WORK INSTRUCTIONS: Set down every entry again, exactly as it appears.

DATA TO USE:
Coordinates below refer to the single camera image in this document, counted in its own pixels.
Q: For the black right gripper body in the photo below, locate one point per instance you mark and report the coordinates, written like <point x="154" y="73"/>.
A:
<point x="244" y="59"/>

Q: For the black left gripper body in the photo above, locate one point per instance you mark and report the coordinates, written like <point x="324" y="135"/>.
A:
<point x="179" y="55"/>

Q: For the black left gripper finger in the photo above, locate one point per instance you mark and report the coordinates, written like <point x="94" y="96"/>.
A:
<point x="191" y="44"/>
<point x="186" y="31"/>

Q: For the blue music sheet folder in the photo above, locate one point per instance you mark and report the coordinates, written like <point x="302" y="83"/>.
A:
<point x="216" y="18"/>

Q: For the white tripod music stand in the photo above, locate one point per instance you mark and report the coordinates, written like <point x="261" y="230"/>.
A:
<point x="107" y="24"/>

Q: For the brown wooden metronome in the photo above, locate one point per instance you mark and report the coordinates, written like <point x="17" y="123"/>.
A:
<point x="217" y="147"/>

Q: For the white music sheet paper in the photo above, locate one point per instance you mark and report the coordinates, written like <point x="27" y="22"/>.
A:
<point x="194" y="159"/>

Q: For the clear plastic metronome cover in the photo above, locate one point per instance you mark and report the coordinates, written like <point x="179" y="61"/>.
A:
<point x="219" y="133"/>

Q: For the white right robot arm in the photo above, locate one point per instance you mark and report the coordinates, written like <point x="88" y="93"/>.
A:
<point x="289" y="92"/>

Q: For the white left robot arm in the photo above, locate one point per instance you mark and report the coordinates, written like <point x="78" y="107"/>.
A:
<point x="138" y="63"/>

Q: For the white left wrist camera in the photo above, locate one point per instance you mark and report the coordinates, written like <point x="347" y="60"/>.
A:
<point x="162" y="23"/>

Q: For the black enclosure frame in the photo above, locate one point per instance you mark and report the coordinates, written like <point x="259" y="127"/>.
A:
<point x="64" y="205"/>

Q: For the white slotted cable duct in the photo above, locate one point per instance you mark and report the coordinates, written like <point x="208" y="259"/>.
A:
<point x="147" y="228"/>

WRITTEN REPLY:
Coordinates below refer to the single camera image in this document, counted in its own pixels.
Q: For the black right gripper body in the photo below, locate one point per instance you mark and report the coordinates, written like <point x="154" y="73"/>.
A:
<point x="244" y="59"/>

Q: For the black left gripper body in the photo above, locate one point per instance you mark and report the coordinates, written like <point x="324" y="135"/>.
A:
<point x="179" y="55"/>

Q: For the black left gripper finger in the photo above, locate one point per instance you mark and report the coordinates, written like <point x="94" y="96"/>.
A:
<point x="191" y="44"/>
<point x="186" y="31"/>

Q: For the blue music sheet folder in the photo above, locate one point per instance you mark and report the coordinates, written like <point x="302" y="83"/>.
A:
<point x="216" y="18"/>

Q: For the white tripod music stand in the photo above, locate one point per instance you mark and report the coordinates, written like <point x="261" y="230"/>.
A:
<point x="107" y="24"/>

Q: For the brown wooden metronome in the photo above, locate one point per instance you mark and report the coordinates, written like <point x="17" y="123"/>.
A:
<point x="217" y="147"/>

Q: For the white music sheet paper in the photo above, locate one point per instance you mark and report the coordinates, written like <point x="27" y="22"/>.
A:
<point x="194" y="159"/>

Q: For the clear plastic metronome cover in the photo above, locate one point per instance you mark and report the coordinates, written like <point x="179" y="61"/>.
A:
<point x="219" y="133"/>

Q: For the white right robot arm in the photo above, locate one point per instance you mark and report the coordinates, written like <point x="88" y="93"/>.
A:
<point x="289" y="92"/>

Q: For the white left robot arm in the photo above, locate one point per instance you mark and report the coordinates, written like <point x="78" y="107"/>.
A:
<point x="138" y="63"/>

Q: For the white left wrist camera in the photo above, locate one point per instance you mark and report the coordinates, written like <point x="347" y="60"/>.
A:
<point x="162" y="23"/>

Q: For the black enclosure frame in the photo above, locate one point per instance you mark and report the coordinates, written like <point x="259" y="127"/>.
A:
<point x="64" y="205"/>

Q: For the white slotted cable duct in the photo above, locate one point per instance you mark and report the coordinates, written like <point x="208" y="259"/>.
A:
<point x="147" y="228"/>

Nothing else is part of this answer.